Alongside the petition, the applicants had submitted requests to the Committee for Examining Claims of Threats Due to Collaboration with the State of Israel (the “Threatened Persons Committee”), the dedicated administrative body for evaluating such claims. They attached a November 2024 application to that committee. On 17 September 2025, the District Court struck out the petition but ordered that the committee respond to the applicants by 26 October 2025 and that, in the interim, the applicants not be removed from Israel. Because the committee repeatedly failed to respond, the stay of expulsion was extended twice — by Deputy President A. Cohen — reaching a final extended deadline of 26 January 2026.

On 25 January 2026, the applicants sought yet another extension. The following day the committee filed a response stating that it had informed the applicants they must supply additional particulars before their claims could be evaluated, and argued that the stay should therefore expire so that the administrative process could run its course without court interference. On 27 January 2026, Deputy President A. Yakoel (who has since passed away) denied the extension request in substance, but extended the stay briefly until 29 January 2026 to allow the applicants time to seek interim relief directly from the Threatened Persons Committee and to prepare a new petition if warranted.

The Court’s Holding

Justice Daphne Barak-Erez denied the petition for leave to appeal without calling for a response from the Ministry of Defense. She applied the well-established restrictive standard governing leave to appeal decisions on interim relief, citing two recent Supreme Court decisions in analogous matters: בר”מ 72438-03-26 (31 March 2026) and בר”מ 82605-05-26 (28 May 2026), both involving the Threatened Persons Committee.
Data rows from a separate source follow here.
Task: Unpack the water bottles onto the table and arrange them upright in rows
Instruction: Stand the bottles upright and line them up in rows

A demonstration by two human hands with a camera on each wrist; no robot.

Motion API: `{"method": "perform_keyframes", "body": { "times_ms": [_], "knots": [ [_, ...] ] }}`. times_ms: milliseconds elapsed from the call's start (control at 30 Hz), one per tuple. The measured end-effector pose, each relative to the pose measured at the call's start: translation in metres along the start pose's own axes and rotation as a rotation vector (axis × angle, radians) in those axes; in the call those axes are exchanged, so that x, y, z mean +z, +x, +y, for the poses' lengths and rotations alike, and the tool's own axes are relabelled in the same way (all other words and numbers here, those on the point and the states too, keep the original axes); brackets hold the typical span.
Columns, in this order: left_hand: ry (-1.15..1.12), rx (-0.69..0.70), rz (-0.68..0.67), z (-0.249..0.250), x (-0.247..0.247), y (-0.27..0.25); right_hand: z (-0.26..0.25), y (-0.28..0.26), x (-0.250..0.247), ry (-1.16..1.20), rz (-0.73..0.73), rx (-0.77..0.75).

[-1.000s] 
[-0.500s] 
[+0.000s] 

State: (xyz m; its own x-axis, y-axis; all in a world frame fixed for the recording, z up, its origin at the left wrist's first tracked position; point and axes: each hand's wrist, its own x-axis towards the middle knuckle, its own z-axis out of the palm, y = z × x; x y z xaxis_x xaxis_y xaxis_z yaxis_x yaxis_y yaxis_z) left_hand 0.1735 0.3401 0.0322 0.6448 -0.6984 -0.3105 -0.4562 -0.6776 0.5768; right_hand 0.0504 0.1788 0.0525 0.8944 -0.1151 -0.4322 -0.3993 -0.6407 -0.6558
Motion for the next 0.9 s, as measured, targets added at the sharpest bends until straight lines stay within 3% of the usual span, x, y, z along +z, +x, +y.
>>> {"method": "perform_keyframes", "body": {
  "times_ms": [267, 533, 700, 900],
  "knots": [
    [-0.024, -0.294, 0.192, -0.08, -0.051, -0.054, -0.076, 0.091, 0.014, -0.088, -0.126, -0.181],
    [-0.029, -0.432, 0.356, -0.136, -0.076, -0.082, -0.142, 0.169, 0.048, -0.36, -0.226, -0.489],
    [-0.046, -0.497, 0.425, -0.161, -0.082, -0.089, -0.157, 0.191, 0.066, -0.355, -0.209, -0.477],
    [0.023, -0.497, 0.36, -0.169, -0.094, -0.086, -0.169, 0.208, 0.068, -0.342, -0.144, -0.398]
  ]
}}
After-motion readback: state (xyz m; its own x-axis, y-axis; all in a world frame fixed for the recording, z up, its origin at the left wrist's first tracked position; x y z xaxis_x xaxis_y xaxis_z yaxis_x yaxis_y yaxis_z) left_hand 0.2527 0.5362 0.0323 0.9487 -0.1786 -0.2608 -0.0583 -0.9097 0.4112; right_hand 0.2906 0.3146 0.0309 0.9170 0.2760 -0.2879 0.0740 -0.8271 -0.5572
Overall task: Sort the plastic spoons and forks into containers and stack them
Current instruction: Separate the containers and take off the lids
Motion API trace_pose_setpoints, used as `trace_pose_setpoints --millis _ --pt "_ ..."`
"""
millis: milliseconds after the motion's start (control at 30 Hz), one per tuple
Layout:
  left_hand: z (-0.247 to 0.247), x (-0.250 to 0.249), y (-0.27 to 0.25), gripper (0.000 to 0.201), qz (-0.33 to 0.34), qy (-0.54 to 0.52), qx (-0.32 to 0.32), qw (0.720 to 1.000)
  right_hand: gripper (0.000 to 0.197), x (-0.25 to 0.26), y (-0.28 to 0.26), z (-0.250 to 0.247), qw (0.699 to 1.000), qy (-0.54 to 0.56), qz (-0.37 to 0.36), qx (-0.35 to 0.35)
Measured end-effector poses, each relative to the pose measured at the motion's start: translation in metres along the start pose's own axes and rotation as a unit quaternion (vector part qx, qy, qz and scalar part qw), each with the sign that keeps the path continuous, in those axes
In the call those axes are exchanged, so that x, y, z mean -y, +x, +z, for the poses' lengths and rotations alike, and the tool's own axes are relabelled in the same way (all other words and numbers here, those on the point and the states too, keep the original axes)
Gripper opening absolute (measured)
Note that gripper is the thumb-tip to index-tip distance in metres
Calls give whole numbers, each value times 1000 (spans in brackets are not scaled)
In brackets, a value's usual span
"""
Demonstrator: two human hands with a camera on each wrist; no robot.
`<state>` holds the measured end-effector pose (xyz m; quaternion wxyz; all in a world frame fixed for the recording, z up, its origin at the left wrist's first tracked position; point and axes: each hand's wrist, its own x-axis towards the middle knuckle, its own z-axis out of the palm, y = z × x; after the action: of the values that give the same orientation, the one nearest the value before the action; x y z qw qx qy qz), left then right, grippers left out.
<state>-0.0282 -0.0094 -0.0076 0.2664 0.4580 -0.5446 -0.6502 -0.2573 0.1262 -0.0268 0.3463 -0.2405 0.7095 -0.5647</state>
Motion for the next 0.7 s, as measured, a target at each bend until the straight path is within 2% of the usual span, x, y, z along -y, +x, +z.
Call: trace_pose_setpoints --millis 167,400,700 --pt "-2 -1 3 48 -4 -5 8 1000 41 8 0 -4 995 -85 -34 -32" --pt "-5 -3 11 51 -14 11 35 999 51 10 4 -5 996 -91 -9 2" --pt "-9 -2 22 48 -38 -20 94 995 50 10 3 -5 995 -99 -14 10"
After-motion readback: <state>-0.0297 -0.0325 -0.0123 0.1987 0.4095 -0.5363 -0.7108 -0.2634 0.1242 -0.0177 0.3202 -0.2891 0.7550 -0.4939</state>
She concluded that the applicants had not identified special reasons sufficient to overcome that high threshold.

The Court affirmed the District Court’s reasoning: the proper course is for the applicants to exhaust the administrative process before the Threatened Persons Committee, including by applying to that committee for interim protective relief. Should those efforts prove insufficient, they remain free to file a fresh administrative petition in the District Court. Justice Barak-Erez expressly declined to express any view on the merits of the underlying claims.

The ancillary request for an interim order filed on 26 February 2026 was also denied as a consequence of the dismissal of the leave petition. No order as to costs was made, given that no response had been solicited from the other side.

Key Takeaways

  • The standard for granting leave to appeal an interim-relief decision in administrative proceedings is narrow; applicants must demonstrate special reasons beyond disagreement with the lower court’s balancing of interests.
  • Courts will direct parties claiming threats arising from collaboration with Israel to exhaust remedies before the Threatened Persons Committee — including applying for interim relief within that administrative framework — before resorting to judicial intervention.
  • A committee response requesting additional information, even if characterised by applicants as perfunctory, will not by itself persuade the Supreme Court to grant leave to appeal the expiry of a stay of expulsion.
  • Exhaustion of administrative remedies is treated as a prerequisite, not a technicality, even where applicants face serious personal security allegations.

Why It Matters

This decision reinforces the boundary between the judicial and administrative tracks for Palestinians who claim they face persecution because of alleged cooperation with Israeli authorities. The Threatened Persons Committee exists precisely to evaluate such claims, and Israeli courts — including the Supreme Court — are unwilling to bypass that mechanism through extended judicial stays, even after a committee has been slow to respond. The ruling signals that delays by the committee are not, on their own, sufficient grounds for continuous court-supervised protection absent a finding that the administrative avenue is genuinely unavailable or futile.

The case also illustrates the procedural channelling function of the restrictive leave-to-appeal standard in interim-relief matters. By citing two prior 2026 Supreme Court decisions involving the same committee, Justice Barak-Erez signals that this is an established pattern, not an isolated ruling, giving future litigants in similar circumstances clear guidance that they must work through the committee process before seeking Supreme Court intervention.